### PROBLEM REQUIREMENTS:
Please repeat the lines below exactly. Begin with the line containing "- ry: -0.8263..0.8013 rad" and go on through the line containing "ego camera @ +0".

### INFORMATION SHOWN:

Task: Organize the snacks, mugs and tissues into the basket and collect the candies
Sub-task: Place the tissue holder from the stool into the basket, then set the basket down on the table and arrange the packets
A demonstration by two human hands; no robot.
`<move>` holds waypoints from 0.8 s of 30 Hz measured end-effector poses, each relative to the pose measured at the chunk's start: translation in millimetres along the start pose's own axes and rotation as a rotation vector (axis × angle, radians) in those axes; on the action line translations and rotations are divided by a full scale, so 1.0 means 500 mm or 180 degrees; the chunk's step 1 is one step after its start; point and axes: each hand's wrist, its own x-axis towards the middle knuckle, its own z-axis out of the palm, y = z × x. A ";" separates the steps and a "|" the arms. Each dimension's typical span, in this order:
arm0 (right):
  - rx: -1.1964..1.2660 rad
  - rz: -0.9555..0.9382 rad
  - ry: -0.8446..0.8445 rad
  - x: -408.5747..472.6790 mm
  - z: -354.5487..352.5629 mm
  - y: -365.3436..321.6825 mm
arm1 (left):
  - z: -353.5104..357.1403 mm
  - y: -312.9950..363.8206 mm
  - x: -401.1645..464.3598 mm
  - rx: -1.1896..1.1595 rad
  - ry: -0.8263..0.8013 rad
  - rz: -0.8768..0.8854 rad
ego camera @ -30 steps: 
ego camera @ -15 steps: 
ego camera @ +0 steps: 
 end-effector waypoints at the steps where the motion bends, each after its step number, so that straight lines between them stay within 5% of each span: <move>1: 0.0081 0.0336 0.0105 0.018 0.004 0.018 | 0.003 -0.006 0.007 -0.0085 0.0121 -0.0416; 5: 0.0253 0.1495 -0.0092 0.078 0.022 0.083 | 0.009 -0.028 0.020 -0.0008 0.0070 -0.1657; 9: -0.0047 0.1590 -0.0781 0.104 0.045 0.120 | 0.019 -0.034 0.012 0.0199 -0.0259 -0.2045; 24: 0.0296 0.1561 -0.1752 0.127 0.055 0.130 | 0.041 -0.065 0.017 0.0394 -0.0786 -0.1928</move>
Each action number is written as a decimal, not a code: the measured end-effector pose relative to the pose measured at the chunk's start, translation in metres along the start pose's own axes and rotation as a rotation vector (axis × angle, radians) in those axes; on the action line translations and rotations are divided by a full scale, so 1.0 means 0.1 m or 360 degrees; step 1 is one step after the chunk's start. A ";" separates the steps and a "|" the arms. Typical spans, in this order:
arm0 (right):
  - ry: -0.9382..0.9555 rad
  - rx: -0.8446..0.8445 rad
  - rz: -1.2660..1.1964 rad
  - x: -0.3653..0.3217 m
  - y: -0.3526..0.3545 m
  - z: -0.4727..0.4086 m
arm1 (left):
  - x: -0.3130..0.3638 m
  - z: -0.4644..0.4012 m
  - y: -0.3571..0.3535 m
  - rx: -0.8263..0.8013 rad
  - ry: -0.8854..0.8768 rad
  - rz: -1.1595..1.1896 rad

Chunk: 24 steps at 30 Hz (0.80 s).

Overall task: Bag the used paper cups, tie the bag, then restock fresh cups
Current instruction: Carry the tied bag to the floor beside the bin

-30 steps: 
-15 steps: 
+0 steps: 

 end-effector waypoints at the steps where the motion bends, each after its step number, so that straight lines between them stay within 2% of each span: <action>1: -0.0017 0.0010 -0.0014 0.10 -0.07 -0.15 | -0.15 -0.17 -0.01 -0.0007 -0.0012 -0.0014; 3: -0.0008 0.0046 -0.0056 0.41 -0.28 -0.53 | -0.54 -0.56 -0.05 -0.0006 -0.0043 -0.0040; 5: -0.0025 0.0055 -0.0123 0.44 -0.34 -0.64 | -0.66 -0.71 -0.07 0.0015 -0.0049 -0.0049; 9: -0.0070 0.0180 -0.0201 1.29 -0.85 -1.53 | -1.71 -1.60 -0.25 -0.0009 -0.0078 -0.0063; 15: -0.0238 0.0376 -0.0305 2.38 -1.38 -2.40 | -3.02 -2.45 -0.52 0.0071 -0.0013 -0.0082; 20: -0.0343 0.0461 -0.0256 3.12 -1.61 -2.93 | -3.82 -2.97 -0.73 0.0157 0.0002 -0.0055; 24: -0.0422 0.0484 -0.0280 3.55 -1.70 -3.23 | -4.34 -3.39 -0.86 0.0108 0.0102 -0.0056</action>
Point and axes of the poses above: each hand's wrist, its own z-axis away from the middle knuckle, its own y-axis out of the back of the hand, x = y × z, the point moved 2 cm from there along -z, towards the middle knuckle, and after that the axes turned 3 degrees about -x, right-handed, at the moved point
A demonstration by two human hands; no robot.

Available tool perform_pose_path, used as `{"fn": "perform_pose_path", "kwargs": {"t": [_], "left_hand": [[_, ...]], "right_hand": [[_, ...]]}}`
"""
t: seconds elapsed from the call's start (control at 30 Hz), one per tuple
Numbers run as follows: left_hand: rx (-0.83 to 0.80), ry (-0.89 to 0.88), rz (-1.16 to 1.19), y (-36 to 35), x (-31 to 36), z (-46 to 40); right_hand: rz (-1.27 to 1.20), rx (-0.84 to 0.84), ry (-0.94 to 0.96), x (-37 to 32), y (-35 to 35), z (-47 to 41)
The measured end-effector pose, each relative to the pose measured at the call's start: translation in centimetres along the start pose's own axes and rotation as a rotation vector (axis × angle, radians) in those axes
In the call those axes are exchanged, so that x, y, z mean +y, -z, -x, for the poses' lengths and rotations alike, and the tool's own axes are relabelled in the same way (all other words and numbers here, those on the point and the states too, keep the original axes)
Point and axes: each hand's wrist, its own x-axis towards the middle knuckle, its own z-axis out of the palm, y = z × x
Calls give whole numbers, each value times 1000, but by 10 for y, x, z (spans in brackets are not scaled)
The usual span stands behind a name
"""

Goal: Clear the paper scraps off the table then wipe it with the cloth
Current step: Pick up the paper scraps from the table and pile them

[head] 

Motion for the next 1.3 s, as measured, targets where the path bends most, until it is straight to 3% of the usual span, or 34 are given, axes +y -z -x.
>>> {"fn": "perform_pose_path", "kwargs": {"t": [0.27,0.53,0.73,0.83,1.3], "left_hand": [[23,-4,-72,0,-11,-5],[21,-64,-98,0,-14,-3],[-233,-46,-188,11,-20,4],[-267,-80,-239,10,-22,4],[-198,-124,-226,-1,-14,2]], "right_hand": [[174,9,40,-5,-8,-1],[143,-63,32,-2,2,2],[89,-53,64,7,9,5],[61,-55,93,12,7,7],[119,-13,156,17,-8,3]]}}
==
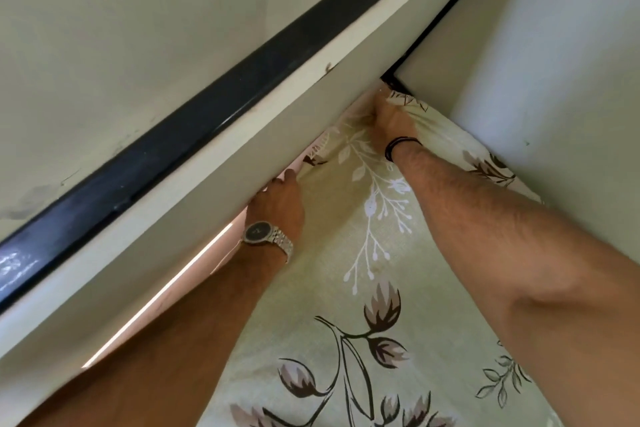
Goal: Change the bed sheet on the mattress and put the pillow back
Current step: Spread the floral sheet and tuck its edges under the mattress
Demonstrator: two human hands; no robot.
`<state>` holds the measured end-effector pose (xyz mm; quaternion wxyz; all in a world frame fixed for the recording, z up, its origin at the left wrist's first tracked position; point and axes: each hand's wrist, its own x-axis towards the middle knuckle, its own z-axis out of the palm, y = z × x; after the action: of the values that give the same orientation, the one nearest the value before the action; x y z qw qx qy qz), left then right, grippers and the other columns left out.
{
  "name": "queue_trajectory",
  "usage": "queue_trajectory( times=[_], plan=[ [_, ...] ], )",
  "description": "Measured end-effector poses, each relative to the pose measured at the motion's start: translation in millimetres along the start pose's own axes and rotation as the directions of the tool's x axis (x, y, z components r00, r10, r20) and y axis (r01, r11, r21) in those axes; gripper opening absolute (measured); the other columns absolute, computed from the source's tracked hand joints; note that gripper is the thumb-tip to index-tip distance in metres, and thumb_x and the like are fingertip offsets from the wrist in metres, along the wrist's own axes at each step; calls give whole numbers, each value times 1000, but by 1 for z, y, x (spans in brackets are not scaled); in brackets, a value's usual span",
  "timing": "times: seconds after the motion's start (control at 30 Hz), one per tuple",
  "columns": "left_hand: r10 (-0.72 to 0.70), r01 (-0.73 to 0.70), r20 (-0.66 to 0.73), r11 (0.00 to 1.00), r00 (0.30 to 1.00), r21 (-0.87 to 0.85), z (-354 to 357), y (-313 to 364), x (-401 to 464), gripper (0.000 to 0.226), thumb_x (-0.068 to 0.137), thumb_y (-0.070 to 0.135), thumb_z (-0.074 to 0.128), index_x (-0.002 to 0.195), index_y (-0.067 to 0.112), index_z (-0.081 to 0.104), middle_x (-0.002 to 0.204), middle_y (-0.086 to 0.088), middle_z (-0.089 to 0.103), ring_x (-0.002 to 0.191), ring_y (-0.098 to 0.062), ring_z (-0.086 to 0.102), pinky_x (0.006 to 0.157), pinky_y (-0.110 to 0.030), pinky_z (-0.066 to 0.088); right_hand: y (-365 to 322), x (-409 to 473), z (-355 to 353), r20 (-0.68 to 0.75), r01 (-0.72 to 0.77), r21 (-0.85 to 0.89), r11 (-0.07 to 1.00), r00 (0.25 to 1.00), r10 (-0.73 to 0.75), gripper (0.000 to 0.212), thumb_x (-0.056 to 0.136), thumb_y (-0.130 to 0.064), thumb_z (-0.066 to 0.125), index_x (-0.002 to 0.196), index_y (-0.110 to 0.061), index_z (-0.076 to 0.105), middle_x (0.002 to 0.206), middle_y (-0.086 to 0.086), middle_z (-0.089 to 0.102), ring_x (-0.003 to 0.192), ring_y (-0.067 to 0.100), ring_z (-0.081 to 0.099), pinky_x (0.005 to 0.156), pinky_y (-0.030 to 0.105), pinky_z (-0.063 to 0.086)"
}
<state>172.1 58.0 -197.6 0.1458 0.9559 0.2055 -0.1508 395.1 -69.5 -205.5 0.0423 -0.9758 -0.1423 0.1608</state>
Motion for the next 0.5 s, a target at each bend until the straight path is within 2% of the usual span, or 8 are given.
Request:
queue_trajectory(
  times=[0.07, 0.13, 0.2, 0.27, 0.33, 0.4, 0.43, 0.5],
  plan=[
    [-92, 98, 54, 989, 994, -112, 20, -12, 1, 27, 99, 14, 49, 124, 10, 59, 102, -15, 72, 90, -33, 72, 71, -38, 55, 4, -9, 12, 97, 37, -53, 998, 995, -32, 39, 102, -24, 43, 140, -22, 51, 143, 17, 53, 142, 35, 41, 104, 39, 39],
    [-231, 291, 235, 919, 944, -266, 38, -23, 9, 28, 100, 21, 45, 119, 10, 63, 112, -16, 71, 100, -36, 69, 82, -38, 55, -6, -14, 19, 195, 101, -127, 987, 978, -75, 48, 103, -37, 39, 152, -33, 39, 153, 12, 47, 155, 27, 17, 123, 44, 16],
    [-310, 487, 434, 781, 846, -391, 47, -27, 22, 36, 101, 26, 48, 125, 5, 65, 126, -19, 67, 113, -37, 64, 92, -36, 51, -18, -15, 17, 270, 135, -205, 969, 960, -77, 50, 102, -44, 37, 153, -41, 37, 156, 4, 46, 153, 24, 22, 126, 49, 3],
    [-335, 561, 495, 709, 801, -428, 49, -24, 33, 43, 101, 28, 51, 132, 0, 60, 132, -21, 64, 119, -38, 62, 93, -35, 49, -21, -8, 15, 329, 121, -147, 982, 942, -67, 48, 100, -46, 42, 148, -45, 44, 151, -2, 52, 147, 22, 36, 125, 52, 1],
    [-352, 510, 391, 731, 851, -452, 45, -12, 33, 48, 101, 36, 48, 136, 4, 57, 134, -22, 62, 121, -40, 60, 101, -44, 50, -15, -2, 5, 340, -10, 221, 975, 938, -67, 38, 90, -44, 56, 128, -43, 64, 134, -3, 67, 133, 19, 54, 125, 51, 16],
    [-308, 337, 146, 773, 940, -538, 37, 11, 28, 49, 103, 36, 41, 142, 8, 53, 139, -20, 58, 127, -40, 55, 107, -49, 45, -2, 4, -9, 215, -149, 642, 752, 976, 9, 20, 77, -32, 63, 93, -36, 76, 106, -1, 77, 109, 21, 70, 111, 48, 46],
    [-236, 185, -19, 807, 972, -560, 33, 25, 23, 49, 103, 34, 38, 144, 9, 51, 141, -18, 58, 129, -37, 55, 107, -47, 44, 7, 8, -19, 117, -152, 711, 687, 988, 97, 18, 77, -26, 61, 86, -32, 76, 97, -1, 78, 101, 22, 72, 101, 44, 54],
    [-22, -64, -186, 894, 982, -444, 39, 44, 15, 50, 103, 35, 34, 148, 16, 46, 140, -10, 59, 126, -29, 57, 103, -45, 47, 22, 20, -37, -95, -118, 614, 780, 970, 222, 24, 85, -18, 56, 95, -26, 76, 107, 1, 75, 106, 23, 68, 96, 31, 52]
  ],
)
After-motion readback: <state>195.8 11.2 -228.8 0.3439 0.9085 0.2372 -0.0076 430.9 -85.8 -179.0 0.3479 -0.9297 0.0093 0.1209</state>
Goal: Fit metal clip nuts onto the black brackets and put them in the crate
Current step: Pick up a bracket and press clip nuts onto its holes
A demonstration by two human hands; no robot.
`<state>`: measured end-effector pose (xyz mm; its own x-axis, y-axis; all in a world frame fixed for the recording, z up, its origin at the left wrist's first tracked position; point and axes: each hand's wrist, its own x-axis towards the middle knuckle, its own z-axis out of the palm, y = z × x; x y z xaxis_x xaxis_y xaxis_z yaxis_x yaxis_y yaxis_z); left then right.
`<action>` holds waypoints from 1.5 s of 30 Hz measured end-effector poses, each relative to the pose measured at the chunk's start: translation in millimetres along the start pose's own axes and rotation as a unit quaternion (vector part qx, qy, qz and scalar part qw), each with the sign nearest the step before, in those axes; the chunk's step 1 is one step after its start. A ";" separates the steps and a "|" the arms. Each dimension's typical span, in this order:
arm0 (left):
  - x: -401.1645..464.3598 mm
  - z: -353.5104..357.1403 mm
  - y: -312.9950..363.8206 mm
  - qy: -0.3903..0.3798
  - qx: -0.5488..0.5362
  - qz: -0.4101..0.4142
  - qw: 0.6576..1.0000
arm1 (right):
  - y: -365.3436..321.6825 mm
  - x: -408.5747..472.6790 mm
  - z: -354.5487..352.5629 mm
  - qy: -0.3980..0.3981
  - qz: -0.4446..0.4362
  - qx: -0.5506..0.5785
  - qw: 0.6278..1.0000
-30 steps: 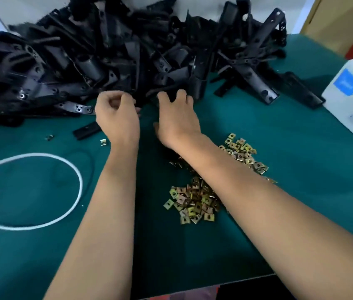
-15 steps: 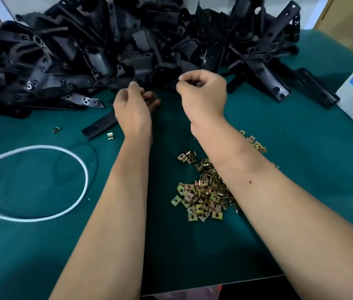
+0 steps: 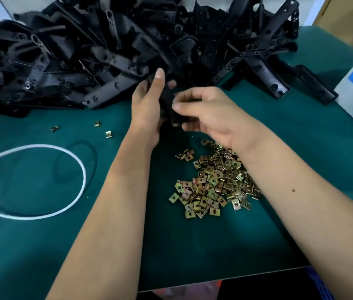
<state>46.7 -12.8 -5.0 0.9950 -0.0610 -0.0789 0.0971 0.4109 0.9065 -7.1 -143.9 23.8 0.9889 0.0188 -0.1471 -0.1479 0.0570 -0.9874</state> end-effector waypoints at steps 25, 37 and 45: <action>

### RESPONSE BOX:
  - ry: -0.8263..0.8013 rad
  - rz: -0.8768..0.8854 rad
ego camera @ -30 steps: 
ego camera @ -15 steps: 
ego camera @ +0 steps: 

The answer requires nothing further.